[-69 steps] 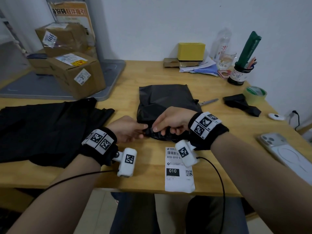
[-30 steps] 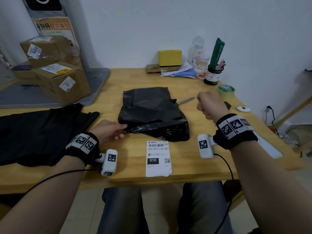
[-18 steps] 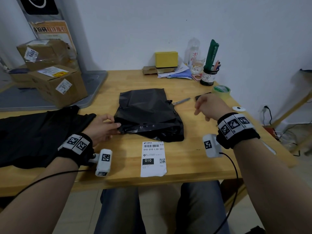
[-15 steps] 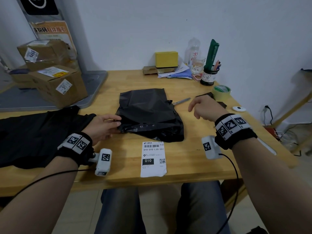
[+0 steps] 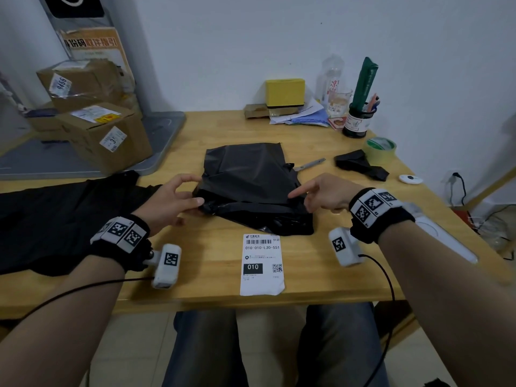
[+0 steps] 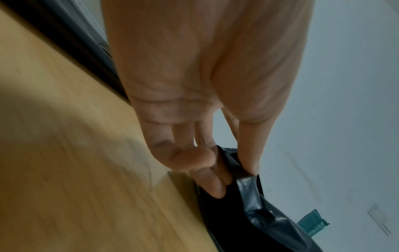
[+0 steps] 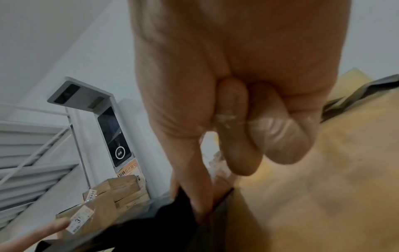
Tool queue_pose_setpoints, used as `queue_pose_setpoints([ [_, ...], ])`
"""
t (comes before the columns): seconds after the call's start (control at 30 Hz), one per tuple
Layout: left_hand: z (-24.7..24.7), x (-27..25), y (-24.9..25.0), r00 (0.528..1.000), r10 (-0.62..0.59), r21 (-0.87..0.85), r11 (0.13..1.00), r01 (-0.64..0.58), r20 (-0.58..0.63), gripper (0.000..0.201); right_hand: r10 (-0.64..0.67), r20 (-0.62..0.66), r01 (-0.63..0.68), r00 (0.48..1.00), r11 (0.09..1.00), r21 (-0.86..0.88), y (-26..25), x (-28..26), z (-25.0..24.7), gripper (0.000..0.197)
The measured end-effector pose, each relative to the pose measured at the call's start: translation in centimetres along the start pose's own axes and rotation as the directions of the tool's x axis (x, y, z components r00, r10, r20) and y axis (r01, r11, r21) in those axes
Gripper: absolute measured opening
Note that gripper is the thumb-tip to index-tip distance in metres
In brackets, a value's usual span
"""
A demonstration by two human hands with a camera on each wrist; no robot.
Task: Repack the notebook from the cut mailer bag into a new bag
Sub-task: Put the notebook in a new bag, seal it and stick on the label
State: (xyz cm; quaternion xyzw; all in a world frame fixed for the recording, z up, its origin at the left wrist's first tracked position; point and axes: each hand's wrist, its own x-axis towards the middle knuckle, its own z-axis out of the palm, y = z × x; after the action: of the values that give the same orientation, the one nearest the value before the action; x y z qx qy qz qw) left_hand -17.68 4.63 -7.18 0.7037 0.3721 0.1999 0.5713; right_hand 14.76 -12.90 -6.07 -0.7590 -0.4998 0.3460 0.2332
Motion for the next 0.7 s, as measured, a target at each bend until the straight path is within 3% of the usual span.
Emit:
queue_pose_setpoints([
  [0.17, -0.2, 0.2, 0.1, 0.997, -0.075, 0.051, 0.996, 0.073, 0.028, 0.023, -0.024, 0.023, 0.025, 0.999, 0.998, -0.057, 0.4, 0.3, 0.7, 0.034],
  [0.37, -0.6, 0.5, 0.0, 0.986, -0.154, 0.018, 0.988, 0.153, 0.058, 0.029, 0.038, -0.060, -0.041, 0.997, 0.998, -0.051, 0.2, 0.7, 1.0, 0.011],
  [0.63, -1.5, 1.2, 0.4, 0.955, -0.267, 0.034, 0.964, 0.265, 0.126, 0.044, 0.074, -0.034, -0.076, 0.997, 0.995, -0.069, 0.0, 1.0, 1.2, 0.029],
  [0.7, -1.8, 1.2, 0.4, 0.957, -0.263, 0.073, 0.964, 0.256, 0.124, 0.039, 0.101, -0.035, -0.104, 0.994, 0.991, -0.079, -0.1, 0.9, 0.9, 0.030],
])
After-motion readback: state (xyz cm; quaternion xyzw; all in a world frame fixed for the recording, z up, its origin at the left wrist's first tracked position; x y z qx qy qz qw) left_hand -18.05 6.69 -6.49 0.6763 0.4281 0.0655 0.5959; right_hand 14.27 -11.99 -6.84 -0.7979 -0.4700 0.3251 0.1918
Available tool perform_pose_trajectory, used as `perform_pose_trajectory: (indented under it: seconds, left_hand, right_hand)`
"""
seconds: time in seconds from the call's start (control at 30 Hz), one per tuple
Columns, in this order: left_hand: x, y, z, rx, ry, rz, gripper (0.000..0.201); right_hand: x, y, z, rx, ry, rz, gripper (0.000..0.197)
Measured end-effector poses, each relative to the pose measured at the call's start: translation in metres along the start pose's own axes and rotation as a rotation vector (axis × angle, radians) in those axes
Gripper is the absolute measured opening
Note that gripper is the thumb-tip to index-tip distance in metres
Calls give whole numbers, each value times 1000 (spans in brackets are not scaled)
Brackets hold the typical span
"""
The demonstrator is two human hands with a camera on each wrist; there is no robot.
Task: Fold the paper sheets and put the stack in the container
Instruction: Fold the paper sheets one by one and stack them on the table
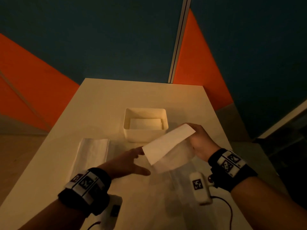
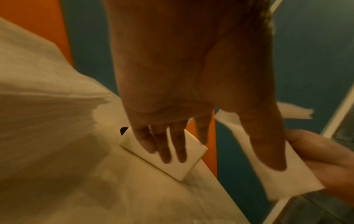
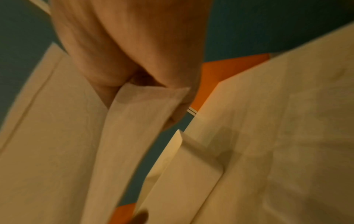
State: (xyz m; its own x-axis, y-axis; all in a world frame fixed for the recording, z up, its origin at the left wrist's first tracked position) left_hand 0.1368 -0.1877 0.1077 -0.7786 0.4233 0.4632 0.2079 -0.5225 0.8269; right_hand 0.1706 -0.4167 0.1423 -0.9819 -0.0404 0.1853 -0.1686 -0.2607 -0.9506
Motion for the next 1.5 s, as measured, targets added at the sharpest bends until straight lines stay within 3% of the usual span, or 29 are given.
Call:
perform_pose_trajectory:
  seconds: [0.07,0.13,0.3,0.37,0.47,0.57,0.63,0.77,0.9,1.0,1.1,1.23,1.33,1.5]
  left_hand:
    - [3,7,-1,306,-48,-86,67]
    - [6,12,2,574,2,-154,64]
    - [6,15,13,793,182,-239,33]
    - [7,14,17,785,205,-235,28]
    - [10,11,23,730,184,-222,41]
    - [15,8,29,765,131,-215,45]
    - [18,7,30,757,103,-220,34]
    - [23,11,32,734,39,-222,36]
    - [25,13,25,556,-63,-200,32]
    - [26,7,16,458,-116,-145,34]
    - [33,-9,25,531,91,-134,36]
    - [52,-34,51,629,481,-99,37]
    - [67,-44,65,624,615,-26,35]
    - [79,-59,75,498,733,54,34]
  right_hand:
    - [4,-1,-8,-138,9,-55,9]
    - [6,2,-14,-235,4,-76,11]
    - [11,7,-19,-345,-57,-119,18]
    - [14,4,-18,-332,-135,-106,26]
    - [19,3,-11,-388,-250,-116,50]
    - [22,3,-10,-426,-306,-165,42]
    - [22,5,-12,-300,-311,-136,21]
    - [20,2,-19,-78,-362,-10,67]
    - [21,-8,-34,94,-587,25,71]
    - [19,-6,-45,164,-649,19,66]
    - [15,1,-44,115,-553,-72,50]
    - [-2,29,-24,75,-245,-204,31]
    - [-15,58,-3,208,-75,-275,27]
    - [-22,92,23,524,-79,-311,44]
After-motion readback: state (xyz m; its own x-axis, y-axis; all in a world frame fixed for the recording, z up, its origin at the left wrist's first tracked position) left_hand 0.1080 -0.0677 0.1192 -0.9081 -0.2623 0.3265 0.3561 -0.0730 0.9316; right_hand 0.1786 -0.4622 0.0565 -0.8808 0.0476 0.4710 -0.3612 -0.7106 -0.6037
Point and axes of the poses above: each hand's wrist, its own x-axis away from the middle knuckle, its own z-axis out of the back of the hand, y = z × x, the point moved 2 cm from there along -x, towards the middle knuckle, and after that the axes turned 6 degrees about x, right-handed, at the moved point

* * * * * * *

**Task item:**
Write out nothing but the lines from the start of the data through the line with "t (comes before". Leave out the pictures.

**Response area:**
[-69 steps] 
[-30 steps] 
[-18 steps] 
[-15 steps] 
[+0 steps] 
[+0 steps] 
[+0 steps] 
Tool queue_pose_setpoints, used as `queue_pose_setpoints([ [_, ...], ])`
"""
t (comes before the columns): seconds after the call's start (control at 30 Hz), one per tuple

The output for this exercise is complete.